In contrast to this are illusions offered in the “unknown builder” category.  They are much lower priced. Many of them, in spite of a lower price, do not sell.  They do not sell because, without a good name behind them, it is not possible to be sure that they will work properly and hold up well. If you purchase a homemade “Sawing In Half” for only $1,000 dollars, and it ends up looking bad and falling apart on stage, you’ve lost a $1,000. Had you spent more on a proven model, it probably would have worked nicely and, in spite of use, retained its value.

It took me a long time to save up enough money to buy a Kub-Zag.  I would come across homemade versions here and there. Some looked pretty good, but I wanted one from the authorized builder (Smokey Mountain Magic – Chalet Magic was previously authorized).  I was finally able to make the purchase.  I have used the prop over five-hundred times and it looks as good as new.  I have not had to replace or fix anything about it.  If I were to try to sell it today, I am certain I could get back more than half of the money it cost me.  In light of the fact that the price has gone up since I bought mine, I might even be able to get back nearly what I paid for it.


Remember that not all who advertise themselves as illusion builders are reputable.  Do not be enticed by the lowest price.  Check out references.

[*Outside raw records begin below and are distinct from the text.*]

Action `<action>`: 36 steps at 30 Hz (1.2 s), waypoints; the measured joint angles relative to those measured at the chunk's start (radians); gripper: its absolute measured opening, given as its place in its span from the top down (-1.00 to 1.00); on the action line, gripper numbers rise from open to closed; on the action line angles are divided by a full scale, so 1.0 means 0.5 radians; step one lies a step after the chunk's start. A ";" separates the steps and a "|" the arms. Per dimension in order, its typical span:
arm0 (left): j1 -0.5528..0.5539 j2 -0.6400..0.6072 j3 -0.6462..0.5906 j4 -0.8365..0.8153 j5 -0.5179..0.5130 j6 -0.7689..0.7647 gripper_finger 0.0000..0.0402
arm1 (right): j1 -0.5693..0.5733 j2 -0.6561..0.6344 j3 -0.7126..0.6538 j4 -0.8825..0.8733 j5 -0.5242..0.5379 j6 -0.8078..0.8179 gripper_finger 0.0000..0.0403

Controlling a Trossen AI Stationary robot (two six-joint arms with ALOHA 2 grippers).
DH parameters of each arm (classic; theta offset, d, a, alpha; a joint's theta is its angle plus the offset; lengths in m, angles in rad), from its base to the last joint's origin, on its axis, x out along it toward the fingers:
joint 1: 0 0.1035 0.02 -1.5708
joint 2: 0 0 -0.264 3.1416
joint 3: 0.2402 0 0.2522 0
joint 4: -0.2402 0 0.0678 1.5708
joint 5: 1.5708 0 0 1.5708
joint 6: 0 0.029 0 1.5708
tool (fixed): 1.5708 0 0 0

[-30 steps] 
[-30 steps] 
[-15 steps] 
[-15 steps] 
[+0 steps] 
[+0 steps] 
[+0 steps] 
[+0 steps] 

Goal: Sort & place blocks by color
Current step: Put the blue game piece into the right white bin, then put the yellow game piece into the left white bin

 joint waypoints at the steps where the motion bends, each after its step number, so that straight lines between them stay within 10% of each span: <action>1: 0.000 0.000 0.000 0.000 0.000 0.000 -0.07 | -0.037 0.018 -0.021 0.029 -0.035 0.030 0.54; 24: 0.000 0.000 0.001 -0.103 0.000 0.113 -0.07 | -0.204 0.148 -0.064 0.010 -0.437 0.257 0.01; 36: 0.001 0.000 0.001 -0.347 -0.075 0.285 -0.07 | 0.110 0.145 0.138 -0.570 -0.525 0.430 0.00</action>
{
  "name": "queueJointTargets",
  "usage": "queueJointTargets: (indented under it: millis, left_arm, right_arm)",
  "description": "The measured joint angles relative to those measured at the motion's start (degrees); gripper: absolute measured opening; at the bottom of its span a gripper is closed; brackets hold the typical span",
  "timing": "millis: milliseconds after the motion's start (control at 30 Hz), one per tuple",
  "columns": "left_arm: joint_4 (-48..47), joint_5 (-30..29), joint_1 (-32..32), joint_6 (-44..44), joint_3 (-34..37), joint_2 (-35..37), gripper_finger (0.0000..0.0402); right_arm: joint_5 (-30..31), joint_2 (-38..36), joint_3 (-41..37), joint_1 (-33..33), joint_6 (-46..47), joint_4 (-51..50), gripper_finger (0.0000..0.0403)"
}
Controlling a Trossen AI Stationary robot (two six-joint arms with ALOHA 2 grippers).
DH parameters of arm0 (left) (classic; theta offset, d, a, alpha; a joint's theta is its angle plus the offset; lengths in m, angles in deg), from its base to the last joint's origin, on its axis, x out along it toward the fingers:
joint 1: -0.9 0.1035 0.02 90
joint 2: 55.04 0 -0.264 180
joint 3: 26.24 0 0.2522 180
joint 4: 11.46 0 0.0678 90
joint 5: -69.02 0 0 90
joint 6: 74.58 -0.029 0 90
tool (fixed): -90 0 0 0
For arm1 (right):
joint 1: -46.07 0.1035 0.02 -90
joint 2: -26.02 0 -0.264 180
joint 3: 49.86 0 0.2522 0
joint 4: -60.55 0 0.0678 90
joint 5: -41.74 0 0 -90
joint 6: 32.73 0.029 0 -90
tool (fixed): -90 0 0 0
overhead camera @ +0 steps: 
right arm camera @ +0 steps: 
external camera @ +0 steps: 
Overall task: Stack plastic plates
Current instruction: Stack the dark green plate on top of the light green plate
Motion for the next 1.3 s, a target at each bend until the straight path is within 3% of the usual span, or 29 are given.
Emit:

  1. If you purchase props which are homemade or of unknown origin, only do so when the price is super low.

By taking this approach, you minimize your loss if the prop turns out to be a piece of junk, and maximize your gain if it turns out to work great.

Some years ago, while visiting a magic store, I found a trick that I recognized as the Chests Of Mystery.  I asked the proprietor, “Who built it?”  He said he did not know. He told me someone had brought the prop to him and traded it for new magic.

Upon examination, I was convinced the prop was homemade, but it looked very good.  I discovered the price was only $300, so I bought it. I am thrilled with it.  We have used it for many shows and expect to use it for many more.  It operates as effectively as the version listed in a famous catalog for ten times what I paid.

However, were I to try to resell it, because it is of unknown origin, I suspect I would have a hard time getting back what I paid for it.  It works great, but on the used market the value is low.

Used and homemade props can serve you well, but investing in them is a risky proposition. If a trick does not work,  or looks cheap on stage, the price was too much, no matter what you paid. If it is used or homemade, you want to be able to say to yourself, “ For this price, if it does not work, the loss is minor. If it does work, I got a deal!”

  1. Be Patient!

I wish I would have understood this when I started in magic.  I was in a hurry to get big and impressive things.  Because I was in a hurry, rather than saving up for a high quality item, I would buy a cheaper version. This kept me from putting money away so it could accumulate. Therefore my inability to get better things continued.

It took me a long time to learn that years seem to go by quickly.  Even if one can only afford to purchase a nice prop every few years, in time there will be a valuable collection of illusions that he or she will be proud to own and use.

Recently, when my son David was with us for a visit, he commented that there was no way a normal person could afford to go out and, all at once, purchase the equipment we presently have for putting on shows. However, because of what has accumulated over time, we have much to work with.


I’m trying to practice what I preach.  In building our show for next season, I have a budget and am sticking with it.  I am determined to acquire several nice things, rather than a lot of odds and ends that will lose value quickly.